» **TASK**: Print the listing exactly, but only as far as the line containing "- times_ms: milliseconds". The first line and that line are both included.

» **GIVEN DATA**:

▬▬▬▬▬▬

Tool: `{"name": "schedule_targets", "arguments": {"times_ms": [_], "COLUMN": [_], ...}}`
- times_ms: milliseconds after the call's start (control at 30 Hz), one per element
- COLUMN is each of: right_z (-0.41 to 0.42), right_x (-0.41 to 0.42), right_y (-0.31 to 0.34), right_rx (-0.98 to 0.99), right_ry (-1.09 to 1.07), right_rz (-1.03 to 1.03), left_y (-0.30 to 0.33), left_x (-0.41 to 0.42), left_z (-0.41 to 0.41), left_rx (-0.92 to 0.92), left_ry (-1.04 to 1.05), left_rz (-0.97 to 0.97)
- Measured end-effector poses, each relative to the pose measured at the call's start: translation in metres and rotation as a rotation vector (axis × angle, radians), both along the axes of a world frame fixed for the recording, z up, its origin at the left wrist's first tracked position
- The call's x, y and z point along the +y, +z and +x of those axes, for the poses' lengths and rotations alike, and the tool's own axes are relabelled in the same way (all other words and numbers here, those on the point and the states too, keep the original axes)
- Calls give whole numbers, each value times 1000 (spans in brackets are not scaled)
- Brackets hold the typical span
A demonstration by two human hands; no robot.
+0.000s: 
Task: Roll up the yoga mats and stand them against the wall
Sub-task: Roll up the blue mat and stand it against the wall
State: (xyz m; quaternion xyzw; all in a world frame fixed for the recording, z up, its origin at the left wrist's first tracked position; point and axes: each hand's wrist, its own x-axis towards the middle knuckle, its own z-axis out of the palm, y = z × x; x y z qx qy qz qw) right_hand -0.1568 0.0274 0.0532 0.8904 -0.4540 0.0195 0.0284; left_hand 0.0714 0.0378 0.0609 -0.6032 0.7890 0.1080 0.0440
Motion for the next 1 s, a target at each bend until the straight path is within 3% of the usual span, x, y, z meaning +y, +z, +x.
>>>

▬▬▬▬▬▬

» **SOLUTION TO THE PROBLEM**:
Tool: `{"name": "schedule_targets", "arguments": {"times_ms": [_], "COLUMN": [_], ...}}`
- times_ms: milliseconds after the call's start (control at 30 Hz), one per element

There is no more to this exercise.